Karen Gerbrecht, Max Factor & My Fuji X-E1
Friday, March 07, 2014
Few might know who this man was, Maksymilian
Faktorowicz, 1877 – August 30, 1938. A few more might know that Max Factor, a Polish-Jewish
cosmetician from Łódź, Poland
started a company we now know as Max Factor.
But even fewer would know that the man was instrumental
in making John Fitzgerald Kennedy the President of the United States.
In the early 1850s photographer Mathew
Brady had to work with Daguerreotypes and wet plate glass negatives. The
emulsions on these photographic methods conspired with the then slow camera
lenses to make exposures quite long. Few humans (except for the often
photographed soldiers of the American Civil War) could sit very still for a
minute or more. Elaborate metal braces (that could not be seen) were used to
keep portrait sitters immobile.
Brady had a very large skylight studio with
a glass wall on one side. Light on sunny days poured in. Brady noticed that
when he tinted his skylight blue exposures were shorter.
Without knowing exactly, Brady had
discovered what Nixon should have known when he appeared in the TV debates with
Kennedy.
What Brady discovered is that the blue end
of light that we humans can see (but we do not see the blues very well)
contains ultra violet. All photographic materials be it film, videotape and digital
cameras (and crucial for Nixon, early b+w TV cameras) are sensitive to UV
light. This meant that while a face might look just fine in a TV studio with
all those hot TV lights, light sensitive materials see more. The TV cameras in
those Nixon/Kennedy debates penetrated Nixon’s face and made him look worse
than he was.
Max Factor knew this.

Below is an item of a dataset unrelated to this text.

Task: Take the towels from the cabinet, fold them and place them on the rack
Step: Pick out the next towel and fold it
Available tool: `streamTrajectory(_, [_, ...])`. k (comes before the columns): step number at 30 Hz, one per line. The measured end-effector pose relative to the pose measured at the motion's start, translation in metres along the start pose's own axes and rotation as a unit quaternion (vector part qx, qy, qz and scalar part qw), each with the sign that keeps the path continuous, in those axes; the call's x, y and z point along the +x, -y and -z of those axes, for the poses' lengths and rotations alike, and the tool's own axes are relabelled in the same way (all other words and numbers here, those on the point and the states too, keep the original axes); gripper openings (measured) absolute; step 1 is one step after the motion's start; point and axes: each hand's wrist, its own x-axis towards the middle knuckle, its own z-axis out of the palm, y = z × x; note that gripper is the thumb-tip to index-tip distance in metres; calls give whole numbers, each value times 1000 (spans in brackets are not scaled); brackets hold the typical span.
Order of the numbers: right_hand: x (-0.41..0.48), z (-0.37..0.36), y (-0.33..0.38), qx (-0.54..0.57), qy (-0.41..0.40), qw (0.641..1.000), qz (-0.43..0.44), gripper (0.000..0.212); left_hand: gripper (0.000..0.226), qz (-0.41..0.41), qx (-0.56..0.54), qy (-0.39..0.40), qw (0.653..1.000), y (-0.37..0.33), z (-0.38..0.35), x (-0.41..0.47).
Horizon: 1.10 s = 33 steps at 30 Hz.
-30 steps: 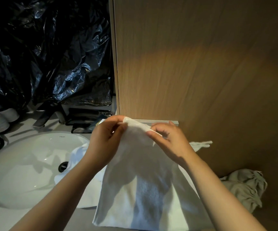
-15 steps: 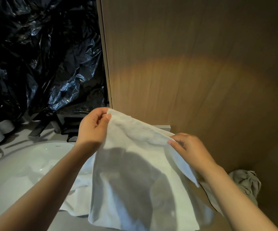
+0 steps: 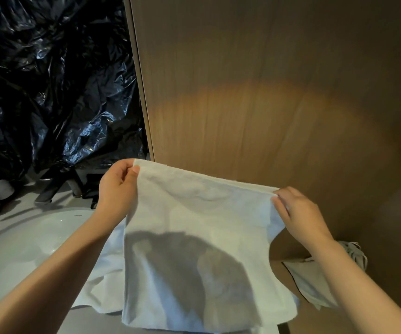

He also knew that
suntan lotion blocked UV light. He concocted a mixture of suntan lotion, made
it pink, added perfume and lanolin (it was supposed to be good for skin) and
called it Max Factor Pancake Makeup. Kennedy had it on his face.
Sometime around 1977 I photographed a red haired
Canadian Pacific Airways stewardess (they were called that then). I
took portraits and then attempted to print decent colour prints in my darkroom
which was equipped with a colour head enlarger. I was never able to print a
picture that showed the true colour of her skin.
The reason (my suspicion, only) is that
red-haired people must affect the UV penetration of light in such a way that their
true colour does not happen. If you then add to the mix that transparency
(slide) film can have a built-in colour cast or that the flashtubes on a studio
flight are old or simply are not balanced for daylight film, you get what I
have gotten all these years. To make it worse when I photographed anybody with
a gray backdrop, the gray was never a true, neutral gray. It always had
overtones of blue, green and or cyan.
With the advent of good digital cameras
that have either auto white balance or white balance you can dial in, gray
backdrops are gray and skin looks like skin.
I have a problem. I am unable to get my
favourite red head, VSO violinist Karen Gerbrecht to pose for me. She has a
busy schedule. I can only dream how her skin will glow when she finally meets
up with my Fuji X-E1.
The picture you see here is a scan of the long discontinued Polaroid Type 55 Instant b+w negative film.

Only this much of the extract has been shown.